To exemplify this — if we take a softmax output of `[0.7, 0.1, 0.2]` and targets of `[1, 0, 0]` , we can apply the calculations as follows:

In [3]:
L = -(1 * math.log(0.7) + 0 * math.log(0.1) + 0 * math.log(0.2))
print(L)

0.35667494393873245


In [4]:
L = -(-0.35667494393873245 + 0  + 0)
print(L)

0.35667494393873245


Let’s see the Python code for this:

In [5]:
# An example output from the output layer of the neural network
softmax_output = [0.7, 0.1, 0.2]
# Ground truth
target_output = [1, 0, 0]

loss = -(math.log(softmax_output[0]) * target_output[0] +
         math.log(softmax_output[1]) * target_output[1] +
         math.log(softmax_output[2]) * target_output[2])

print(loss)

0.35667494393873245


That’s the full categorical cross-entropy calculation, but we can make a few assumptions given one-hot target vectors.

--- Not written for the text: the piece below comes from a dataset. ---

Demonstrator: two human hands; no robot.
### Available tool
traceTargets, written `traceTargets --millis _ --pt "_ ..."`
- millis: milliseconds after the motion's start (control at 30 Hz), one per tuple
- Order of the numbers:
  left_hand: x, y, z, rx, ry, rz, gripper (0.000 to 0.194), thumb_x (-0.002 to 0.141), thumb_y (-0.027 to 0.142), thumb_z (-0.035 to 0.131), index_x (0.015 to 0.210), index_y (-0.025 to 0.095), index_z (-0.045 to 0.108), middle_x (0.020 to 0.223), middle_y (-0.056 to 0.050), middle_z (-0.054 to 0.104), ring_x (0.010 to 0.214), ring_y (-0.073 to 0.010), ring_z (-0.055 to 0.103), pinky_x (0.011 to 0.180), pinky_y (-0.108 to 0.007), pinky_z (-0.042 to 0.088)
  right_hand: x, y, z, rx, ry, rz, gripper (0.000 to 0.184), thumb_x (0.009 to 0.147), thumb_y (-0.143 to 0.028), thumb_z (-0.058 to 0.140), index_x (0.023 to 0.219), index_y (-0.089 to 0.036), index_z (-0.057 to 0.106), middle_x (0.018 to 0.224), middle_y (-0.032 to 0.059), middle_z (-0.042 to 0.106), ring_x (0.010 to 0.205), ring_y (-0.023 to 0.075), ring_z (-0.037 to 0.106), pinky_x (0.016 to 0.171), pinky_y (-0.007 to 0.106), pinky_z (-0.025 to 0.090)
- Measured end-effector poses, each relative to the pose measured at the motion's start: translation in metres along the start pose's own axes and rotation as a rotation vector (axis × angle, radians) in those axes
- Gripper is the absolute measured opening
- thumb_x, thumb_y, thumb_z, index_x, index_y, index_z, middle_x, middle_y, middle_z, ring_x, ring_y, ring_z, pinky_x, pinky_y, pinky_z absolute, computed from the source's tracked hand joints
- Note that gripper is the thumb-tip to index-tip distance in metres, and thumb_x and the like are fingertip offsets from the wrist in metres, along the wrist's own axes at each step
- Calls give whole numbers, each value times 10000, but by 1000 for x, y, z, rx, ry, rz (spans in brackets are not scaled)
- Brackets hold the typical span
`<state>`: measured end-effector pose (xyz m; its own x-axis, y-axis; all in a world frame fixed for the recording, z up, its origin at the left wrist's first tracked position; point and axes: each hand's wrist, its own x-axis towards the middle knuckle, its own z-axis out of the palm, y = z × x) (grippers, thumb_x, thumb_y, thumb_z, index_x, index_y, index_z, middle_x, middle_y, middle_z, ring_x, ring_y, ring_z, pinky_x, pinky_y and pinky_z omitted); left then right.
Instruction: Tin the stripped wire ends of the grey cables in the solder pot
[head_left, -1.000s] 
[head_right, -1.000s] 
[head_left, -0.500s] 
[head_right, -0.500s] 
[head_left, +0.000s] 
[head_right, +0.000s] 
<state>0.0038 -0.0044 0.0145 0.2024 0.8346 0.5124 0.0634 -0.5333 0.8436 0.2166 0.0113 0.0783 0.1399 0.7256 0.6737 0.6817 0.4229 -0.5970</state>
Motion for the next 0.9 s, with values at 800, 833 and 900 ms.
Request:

The example confidence level might look like `[0.22, 0.6, 0.18]` or `[0.32, 0.36, 0.32]`. In both cases, the argmax of these vectors will return the second
class as the prediction, but the model’s confidence about these predictions is high only for one of them. The Categorical Cross-Entropy Loss accounts for that and outputs a larger loss the lower the confidence is:

In [6]:
print (math.log( 1. ))
print (math.log( 0.95 ))
print (math.log( 0.9 ))
print (math.log( 0.8 ))
print ( '...' )
print (math.log( 0.2 ))
print (math.log( 0.1 ))
print (math.log( 0.05 ))
print (math.log( 0.01 ))

0.0
-0.05129329438755058
-0.10536051565782628
-0.2231435513142097
...
-1.6094379124341003
-2.3025850929940455
-2.995732273553991
-4.605170185988091


When the confidence level equals 1 , meaning the model is 100% “sure” about its prediction, the loss value for this sample equals 0 . The loss value raises with the confidence level, approaching 0. You might also wonder
why we did not print the result of log(0) — we’ll explain that shortly.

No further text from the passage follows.